Collected data entries
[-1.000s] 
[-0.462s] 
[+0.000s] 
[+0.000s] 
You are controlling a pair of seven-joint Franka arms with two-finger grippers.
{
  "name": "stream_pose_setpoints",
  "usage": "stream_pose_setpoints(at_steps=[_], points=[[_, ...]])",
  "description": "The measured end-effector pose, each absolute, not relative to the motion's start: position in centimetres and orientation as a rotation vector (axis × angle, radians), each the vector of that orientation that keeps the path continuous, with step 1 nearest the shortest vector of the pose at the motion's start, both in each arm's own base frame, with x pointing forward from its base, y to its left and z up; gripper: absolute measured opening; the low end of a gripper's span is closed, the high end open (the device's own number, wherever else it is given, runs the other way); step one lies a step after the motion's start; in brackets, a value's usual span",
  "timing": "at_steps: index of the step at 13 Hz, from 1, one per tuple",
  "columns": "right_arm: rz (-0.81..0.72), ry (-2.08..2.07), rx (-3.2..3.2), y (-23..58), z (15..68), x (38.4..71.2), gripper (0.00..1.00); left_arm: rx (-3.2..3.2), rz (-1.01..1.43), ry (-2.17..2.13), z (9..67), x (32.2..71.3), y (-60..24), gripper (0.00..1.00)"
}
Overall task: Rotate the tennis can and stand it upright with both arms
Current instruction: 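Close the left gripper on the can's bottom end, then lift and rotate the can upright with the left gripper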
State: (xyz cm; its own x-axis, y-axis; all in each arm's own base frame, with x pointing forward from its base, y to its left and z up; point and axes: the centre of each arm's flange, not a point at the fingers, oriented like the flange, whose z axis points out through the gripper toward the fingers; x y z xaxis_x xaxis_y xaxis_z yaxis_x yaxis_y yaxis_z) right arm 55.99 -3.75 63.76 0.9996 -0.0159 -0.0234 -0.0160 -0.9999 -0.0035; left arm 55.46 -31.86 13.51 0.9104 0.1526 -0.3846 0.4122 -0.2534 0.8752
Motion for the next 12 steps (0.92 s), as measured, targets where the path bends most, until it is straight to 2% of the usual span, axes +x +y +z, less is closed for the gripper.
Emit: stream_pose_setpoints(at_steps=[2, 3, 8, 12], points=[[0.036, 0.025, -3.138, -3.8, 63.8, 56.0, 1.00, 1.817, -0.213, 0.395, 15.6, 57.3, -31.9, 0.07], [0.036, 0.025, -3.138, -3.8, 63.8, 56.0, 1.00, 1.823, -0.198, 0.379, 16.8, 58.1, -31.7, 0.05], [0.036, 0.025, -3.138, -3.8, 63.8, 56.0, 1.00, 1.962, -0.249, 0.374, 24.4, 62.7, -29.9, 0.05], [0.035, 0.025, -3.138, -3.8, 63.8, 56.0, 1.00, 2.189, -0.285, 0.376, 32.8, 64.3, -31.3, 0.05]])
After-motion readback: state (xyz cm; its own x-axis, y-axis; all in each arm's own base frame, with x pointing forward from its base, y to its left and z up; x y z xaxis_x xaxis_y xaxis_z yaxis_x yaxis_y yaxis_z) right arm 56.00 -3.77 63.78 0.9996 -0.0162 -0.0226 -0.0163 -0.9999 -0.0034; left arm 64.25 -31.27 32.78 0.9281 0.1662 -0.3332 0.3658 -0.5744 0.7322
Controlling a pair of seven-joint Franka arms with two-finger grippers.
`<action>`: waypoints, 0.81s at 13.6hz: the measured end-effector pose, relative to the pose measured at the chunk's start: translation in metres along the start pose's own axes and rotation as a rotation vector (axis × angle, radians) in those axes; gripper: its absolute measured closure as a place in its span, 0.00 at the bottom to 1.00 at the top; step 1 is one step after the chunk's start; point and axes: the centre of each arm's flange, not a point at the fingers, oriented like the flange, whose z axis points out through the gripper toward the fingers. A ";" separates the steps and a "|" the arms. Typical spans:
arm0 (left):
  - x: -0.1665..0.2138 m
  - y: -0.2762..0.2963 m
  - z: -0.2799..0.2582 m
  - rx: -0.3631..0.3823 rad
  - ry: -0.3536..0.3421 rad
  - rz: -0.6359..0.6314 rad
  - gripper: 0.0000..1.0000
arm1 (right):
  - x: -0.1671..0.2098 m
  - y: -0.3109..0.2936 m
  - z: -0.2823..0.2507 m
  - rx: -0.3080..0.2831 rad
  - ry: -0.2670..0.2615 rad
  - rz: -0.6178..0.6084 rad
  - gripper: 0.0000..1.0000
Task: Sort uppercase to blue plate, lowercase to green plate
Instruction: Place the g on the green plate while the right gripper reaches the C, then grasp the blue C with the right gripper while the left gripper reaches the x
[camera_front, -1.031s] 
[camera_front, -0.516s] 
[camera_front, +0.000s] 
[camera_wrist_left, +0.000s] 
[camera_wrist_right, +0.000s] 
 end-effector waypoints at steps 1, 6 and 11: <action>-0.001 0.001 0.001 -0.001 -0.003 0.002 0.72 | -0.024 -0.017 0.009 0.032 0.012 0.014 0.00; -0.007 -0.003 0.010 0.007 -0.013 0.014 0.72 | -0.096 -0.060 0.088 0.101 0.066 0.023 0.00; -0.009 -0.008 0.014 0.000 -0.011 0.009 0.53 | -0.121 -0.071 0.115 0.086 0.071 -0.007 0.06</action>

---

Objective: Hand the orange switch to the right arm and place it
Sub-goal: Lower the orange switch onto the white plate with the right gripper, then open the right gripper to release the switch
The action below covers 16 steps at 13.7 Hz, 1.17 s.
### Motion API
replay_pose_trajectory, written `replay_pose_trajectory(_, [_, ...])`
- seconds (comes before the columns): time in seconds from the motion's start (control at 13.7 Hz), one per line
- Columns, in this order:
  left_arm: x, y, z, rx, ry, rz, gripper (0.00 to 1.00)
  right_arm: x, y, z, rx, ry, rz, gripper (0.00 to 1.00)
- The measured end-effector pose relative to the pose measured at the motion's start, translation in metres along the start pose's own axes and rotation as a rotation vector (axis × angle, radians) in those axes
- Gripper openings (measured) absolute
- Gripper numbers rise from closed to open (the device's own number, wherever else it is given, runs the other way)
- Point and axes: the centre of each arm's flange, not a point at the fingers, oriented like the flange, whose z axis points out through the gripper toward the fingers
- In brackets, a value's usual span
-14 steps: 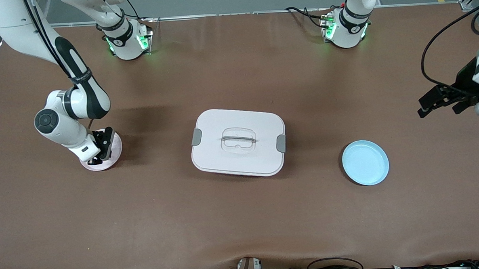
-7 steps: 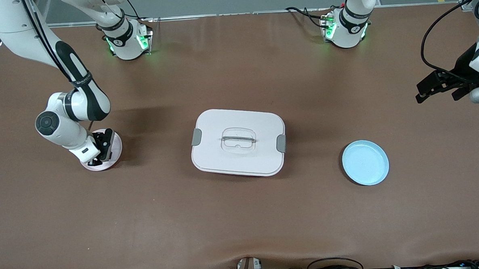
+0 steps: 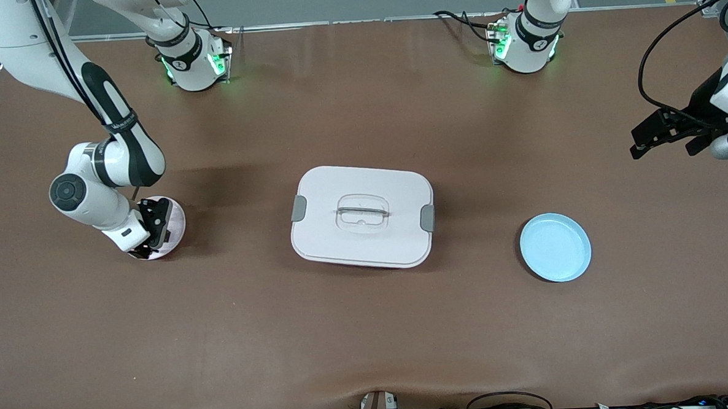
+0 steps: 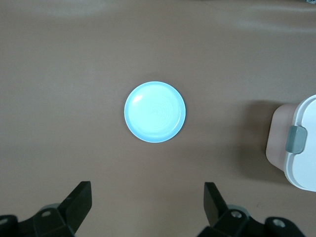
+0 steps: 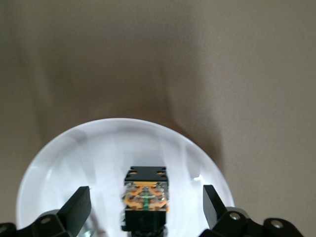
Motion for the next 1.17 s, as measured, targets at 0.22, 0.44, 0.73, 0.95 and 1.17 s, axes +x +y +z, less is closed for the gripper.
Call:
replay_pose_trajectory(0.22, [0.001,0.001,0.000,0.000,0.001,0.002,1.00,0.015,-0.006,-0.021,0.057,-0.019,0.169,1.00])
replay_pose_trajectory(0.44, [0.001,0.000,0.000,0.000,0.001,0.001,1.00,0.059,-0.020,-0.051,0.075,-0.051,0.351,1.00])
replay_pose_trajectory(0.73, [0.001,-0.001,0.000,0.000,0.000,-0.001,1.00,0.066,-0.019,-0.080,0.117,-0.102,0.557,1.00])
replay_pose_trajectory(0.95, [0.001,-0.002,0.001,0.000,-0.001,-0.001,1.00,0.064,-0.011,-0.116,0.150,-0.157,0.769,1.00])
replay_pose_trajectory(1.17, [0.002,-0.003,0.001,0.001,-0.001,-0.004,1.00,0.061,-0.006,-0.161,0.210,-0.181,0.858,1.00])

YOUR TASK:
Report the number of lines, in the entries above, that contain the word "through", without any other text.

WRITTEN RESPONSE:
3